What you have to do
Repeat exactly, and only, the lines of the entries below from the one with "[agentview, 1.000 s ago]" through the one with "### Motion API", both ends included.

[[ Records to process open ]]

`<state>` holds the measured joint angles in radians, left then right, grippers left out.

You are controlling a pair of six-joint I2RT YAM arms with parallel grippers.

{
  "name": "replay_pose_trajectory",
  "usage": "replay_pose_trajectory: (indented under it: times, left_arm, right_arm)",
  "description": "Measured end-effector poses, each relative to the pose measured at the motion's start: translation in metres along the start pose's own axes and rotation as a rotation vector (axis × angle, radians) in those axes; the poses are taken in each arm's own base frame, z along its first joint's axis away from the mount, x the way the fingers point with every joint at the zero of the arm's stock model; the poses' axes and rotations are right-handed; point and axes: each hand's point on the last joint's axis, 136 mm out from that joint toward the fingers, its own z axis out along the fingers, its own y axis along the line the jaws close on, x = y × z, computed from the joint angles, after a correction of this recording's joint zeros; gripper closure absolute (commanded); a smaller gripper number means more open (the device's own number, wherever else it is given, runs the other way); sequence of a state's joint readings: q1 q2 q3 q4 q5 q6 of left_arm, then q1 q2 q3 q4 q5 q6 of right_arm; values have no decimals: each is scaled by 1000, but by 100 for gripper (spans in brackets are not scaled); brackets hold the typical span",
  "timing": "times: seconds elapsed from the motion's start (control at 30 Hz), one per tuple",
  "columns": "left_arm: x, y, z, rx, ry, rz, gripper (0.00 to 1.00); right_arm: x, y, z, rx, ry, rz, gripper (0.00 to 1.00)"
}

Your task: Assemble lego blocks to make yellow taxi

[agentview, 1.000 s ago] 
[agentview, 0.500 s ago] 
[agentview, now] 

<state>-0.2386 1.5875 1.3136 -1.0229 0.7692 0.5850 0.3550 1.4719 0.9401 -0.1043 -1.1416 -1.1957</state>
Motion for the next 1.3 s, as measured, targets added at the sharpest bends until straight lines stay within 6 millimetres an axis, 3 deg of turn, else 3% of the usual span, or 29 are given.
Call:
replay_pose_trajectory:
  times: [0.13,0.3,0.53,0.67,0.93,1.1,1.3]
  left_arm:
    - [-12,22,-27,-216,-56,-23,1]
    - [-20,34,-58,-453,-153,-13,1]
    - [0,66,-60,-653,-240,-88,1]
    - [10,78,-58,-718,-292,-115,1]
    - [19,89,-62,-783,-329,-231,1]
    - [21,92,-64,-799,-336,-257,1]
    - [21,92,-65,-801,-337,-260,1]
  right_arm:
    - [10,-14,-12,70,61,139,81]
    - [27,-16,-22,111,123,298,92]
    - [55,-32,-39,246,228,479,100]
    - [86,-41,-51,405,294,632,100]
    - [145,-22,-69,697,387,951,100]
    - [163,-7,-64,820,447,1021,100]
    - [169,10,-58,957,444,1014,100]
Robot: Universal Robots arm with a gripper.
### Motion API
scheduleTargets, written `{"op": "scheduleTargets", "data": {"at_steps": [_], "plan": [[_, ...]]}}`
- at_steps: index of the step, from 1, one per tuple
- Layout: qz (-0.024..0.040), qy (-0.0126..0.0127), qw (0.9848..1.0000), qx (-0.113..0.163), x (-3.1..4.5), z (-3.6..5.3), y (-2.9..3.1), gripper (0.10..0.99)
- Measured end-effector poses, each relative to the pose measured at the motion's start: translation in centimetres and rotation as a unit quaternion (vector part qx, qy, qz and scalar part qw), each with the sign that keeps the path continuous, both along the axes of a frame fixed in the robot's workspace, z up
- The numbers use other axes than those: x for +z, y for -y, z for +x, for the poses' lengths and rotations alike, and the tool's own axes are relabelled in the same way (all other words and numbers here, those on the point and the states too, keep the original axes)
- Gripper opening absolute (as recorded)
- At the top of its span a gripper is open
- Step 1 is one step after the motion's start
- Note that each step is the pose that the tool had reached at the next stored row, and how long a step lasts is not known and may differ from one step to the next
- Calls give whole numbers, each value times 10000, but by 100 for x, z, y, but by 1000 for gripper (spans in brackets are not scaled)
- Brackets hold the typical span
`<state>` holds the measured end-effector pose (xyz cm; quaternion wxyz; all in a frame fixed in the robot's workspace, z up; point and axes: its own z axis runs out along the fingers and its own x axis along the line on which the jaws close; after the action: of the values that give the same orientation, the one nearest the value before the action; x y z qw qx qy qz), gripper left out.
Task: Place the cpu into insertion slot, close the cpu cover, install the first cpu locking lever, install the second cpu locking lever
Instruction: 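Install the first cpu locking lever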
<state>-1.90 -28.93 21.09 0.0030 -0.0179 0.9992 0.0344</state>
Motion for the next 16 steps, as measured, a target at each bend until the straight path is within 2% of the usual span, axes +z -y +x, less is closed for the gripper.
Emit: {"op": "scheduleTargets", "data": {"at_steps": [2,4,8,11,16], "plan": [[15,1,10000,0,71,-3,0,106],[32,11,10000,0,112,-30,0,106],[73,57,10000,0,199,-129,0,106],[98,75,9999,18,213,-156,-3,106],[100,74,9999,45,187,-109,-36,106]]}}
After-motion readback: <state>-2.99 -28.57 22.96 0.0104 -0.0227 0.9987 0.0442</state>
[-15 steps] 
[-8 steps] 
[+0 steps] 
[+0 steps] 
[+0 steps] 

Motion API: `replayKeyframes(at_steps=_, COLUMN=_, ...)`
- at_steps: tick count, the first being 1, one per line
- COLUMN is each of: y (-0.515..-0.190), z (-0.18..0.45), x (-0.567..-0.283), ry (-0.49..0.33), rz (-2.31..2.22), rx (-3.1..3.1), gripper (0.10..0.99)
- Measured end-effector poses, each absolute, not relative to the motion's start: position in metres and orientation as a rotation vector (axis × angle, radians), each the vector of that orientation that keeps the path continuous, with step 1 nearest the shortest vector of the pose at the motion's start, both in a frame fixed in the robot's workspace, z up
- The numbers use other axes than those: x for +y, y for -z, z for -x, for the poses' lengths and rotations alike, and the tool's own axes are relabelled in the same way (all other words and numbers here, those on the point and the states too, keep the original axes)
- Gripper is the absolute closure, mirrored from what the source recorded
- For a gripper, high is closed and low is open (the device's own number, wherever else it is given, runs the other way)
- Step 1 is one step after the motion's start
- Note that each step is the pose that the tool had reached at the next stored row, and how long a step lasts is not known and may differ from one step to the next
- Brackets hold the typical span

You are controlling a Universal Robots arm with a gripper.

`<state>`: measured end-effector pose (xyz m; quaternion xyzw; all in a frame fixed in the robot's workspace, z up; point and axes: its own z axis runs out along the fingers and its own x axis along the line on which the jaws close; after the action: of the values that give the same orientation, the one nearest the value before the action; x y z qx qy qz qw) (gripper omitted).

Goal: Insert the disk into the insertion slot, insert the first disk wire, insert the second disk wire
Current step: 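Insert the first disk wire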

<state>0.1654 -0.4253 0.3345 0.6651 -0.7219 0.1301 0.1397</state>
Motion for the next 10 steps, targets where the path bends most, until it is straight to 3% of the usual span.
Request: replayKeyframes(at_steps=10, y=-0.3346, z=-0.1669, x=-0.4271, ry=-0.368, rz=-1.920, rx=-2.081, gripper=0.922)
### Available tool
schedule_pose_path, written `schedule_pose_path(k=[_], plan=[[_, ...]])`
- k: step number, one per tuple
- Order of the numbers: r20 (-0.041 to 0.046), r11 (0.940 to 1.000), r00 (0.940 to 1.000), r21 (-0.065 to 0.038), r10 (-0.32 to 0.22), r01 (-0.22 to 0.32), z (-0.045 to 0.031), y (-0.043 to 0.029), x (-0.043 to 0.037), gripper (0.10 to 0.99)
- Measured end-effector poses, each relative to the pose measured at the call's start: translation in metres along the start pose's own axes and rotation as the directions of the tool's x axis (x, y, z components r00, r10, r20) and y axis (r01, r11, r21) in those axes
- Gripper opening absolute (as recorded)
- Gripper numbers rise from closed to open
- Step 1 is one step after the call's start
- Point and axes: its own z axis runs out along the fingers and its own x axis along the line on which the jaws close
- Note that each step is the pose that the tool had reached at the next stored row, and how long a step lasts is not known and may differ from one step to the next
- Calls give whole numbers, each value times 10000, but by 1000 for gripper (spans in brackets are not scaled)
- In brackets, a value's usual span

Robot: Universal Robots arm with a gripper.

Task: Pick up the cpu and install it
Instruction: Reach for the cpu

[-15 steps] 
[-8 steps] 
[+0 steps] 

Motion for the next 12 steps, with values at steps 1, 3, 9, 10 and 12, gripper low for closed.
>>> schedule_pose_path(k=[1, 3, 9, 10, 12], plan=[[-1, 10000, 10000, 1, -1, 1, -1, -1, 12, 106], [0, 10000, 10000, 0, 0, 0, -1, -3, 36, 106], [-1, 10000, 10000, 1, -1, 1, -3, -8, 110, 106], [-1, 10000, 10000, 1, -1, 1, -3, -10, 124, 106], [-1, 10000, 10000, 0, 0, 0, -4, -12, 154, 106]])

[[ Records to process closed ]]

Your solution
[agentview, 1.000 s ago] 
[agentview, 0.500 s ago] 
[agentview, now] 

<state>-0.2386 1.5875 1.3136 -1.0229 0.7692 0.5850 0.3550 1.4719 0.9401 -0.1043 -1.1416 -1.1957</state>
Motion for the next 1.3 s, as measured, targets added at the sharpest bends until straight lines stay within 6 millimetres an axis, 3 deg of turn, else 3% of the usual span, or 29 are given.
Call:
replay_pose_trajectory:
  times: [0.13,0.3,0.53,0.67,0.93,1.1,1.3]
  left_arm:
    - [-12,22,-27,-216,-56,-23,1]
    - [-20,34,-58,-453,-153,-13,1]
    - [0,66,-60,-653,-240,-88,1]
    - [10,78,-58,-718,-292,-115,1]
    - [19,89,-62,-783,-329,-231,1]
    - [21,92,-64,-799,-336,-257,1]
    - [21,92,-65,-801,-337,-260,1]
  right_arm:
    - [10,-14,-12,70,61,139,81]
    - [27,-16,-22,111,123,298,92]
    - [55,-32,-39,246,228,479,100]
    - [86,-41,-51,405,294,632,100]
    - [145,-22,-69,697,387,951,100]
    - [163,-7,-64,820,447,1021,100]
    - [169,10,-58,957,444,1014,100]
Robot: Universal Robots arm with a gripper.
### Motion API

The complete answer has been given.